RECORD SET:
★ ★ ★

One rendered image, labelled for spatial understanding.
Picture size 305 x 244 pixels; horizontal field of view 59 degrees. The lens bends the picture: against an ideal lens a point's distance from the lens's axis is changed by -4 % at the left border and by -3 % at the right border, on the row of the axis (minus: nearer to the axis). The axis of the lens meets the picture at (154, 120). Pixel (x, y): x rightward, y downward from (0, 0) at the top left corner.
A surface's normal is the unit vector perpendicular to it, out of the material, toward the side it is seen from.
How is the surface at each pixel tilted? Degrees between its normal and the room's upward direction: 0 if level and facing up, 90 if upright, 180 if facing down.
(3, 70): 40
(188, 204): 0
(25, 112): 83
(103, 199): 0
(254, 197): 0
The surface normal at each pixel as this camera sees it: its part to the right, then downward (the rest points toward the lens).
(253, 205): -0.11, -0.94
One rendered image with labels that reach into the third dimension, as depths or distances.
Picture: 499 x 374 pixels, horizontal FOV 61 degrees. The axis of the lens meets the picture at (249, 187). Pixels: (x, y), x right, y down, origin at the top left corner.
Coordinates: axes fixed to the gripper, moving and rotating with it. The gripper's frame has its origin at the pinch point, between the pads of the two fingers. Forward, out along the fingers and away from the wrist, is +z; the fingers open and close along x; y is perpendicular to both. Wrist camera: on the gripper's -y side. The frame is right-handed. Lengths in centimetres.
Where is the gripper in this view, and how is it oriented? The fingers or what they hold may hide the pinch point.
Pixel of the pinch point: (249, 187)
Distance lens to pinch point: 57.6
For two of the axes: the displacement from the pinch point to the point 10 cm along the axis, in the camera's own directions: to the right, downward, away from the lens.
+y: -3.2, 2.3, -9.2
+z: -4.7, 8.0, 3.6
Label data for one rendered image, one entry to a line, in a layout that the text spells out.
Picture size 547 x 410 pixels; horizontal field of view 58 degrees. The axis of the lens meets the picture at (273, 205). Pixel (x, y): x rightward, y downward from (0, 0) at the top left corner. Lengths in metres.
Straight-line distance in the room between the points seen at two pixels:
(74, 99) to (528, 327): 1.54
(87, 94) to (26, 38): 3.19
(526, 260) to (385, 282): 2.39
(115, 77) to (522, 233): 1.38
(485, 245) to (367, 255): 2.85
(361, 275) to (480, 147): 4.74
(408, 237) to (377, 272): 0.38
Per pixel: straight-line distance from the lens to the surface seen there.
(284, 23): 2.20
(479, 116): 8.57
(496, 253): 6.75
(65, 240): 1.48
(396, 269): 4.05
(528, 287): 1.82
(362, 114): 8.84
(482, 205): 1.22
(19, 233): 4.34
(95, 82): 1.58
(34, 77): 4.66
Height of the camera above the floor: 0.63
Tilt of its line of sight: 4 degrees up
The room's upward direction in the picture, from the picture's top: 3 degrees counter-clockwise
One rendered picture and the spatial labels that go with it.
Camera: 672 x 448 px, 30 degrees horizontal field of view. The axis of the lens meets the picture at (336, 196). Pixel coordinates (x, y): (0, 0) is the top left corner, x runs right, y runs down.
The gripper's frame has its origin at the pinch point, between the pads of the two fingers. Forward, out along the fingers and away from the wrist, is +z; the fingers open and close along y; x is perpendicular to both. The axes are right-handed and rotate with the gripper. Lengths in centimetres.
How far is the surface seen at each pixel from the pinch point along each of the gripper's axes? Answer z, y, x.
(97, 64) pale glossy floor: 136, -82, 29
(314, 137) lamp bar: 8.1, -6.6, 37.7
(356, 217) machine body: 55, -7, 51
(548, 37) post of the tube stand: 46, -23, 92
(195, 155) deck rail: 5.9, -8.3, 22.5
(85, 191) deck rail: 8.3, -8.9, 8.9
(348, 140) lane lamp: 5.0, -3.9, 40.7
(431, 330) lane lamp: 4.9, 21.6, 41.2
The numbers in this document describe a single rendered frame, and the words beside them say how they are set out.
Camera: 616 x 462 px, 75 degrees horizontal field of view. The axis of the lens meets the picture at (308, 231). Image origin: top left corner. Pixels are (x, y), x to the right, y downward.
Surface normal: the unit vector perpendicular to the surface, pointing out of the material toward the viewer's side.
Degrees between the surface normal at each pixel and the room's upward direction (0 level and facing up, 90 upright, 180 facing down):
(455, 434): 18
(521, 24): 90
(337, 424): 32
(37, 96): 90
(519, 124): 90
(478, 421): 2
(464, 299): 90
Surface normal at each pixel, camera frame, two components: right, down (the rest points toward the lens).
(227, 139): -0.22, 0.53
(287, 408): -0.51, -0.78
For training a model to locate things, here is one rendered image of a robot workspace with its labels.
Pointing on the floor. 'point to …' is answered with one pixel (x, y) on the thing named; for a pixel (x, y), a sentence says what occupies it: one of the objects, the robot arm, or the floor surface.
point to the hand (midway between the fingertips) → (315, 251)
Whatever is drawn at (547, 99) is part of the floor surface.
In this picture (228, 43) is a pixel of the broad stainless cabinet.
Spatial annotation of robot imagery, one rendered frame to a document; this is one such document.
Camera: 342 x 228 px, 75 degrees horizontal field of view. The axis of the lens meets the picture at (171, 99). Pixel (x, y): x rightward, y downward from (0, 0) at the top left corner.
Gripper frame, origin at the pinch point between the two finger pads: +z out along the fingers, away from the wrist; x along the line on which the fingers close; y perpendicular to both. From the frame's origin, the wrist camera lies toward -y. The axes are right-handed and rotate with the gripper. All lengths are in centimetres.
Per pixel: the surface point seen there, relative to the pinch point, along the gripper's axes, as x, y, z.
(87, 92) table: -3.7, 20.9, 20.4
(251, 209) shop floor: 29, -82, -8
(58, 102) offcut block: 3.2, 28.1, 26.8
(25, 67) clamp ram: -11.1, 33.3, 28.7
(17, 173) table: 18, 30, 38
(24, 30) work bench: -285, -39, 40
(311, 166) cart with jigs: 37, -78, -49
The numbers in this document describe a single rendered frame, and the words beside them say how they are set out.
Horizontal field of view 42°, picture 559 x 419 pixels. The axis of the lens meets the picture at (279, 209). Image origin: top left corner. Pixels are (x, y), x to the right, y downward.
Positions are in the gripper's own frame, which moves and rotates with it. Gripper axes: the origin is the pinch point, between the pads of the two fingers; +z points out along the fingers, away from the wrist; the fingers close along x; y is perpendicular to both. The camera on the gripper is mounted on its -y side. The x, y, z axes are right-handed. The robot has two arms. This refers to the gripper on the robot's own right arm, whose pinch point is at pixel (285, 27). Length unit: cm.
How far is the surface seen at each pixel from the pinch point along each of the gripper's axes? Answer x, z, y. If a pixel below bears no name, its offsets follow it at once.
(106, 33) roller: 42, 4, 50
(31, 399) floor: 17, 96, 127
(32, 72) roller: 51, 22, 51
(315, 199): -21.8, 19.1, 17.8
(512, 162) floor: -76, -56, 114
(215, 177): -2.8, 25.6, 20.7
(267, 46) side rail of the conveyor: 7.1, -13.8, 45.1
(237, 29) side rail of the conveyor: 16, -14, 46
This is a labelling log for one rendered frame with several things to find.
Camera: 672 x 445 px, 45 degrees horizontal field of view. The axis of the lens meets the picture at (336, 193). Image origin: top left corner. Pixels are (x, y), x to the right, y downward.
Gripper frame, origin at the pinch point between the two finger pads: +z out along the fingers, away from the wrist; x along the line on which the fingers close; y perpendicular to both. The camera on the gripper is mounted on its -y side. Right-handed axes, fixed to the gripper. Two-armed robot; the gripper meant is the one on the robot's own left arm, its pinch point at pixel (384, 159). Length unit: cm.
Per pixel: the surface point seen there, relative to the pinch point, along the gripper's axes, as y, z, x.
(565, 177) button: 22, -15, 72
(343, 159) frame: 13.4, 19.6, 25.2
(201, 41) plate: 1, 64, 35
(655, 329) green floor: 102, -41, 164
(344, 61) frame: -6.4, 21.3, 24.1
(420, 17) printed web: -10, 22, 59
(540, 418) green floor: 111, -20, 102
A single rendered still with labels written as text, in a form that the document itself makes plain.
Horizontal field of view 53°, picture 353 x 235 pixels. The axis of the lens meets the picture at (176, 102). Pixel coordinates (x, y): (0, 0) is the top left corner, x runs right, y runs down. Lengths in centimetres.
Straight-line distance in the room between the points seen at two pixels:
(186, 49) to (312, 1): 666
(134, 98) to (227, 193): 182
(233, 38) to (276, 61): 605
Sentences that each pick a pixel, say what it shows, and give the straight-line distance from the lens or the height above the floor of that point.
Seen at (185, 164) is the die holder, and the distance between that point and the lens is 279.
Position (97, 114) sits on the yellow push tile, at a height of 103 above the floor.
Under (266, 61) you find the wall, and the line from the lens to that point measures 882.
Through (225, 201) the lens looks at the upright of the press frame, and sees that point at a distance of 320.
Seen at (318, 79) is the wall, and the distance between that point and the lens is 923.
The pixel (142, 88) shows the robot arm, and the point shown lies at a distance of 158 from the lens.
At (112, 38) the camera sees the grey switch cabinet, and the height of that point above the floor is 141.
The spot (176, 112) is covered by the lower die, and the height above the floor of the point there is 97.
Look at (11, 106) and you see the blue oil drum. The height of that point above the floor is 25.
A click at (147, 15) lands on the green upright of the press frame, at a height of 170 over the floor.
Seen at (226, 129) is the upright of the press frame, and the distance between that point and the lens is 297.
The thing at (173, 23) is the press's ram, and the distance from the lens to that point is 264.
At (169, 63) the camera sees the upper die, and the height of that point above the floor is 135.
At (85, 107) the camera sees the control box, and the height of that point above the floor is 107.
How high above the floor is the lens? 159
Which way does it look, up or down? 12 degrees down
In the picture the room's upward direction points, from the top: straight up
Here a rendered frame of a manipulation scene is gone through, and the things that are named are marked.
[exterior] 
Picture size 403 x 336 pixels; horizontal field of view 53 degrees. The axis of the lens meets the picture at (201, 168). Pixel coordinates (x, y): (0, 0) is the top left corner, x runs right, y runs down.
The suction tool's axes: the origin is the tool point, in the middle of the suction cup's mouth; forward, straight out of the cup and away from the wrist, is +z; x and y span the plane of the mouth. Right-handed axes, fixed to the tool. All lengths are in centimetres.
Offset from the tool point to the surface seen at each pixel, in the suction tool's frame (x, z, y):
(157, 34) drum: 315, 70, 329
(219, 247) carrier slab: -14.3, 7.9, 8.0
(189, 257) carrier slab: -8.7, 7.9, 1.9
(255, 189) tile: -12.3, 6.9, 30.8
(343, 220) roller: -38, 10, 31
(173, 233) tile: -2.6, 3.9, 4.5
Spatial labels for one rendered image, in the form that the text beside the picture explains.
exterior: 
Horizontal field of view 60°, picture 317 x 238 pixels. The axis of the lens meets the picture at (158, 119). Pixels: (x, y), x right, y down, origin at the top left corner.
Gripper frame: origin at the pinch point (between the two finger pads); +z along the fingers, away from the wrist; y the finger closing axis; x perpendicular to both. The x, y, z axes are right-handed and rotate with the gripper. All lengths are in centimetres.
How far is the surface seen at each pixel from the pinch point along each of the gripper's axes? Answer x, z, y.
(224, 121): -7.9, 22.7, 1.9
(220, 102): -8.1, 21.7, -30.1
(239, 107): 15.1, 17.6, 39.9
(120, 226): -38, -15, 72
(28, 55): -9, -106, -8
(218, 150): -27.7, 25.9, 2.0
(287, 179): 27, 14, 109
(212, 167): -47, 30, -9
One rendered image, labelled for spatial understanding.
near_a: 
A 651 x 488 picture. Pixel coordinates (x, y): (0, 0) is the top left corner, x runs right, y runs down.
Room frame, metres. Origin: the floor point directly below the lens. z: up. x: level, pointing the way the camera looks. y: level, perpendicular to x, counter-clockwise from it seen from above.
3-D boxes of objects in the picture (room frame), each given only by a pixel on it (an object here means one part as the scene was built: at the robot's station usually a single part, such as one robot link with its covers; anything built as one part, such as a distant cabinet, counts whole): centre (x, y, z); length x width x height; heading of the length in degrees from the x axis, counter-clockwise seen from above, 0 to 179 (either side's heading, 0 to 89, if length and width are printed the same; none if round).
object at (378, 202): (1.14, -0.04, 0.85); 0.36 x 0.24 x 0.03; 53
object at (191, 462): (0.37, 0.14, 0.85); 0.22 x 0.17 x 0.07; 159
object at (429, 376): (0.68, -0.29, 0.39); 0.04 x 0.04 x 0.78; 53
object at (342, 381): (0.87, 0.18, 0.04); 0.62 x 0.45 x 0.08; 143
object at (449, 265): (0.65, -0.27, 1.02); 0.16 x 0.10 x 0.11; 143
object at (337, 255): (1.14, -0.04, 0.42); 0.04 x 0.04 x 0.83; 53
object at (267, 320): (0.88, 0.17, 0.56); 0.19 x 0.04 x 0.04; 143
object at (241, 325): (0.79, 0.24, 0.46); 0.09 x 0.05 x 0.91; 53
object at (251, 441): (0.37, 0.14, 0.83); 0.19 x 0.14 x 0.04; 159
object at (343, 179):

★ ★ ★

BRIEF:
Output exactly the lines of the material above from the one containing "This is a labelling" up to and including the one containing "(565, 177) button: 22, -15, 72".

REPLY:
This is a labelling log for one rendered frame with several things to find.
Camera: 672 x 445 px, 45 degrees horizontal field of view. The axis of the lens meets the picture at (336, 193). Image origin: top left corner. Pixels are (x, y), x to the right, y downward.
Gripper frame, origin at the pinch point between the two finger pads: +z out along the fingers, away from the wrist; x along the line on which the fingers close; y perpendicular to both. The camera on the gripper is mounted on its -y side. Right-handed axes, fixed to the gripper. Two-armed robot; the gripper meant is the one on the robot's own left arm, its pinch point at pixel (384, 159). Length unit: cm.
Per pixel: the surface point seen there, relative to the pinch point, along the gripper's axes, as y, z, x.
(565, 177) button: 22, -15, 72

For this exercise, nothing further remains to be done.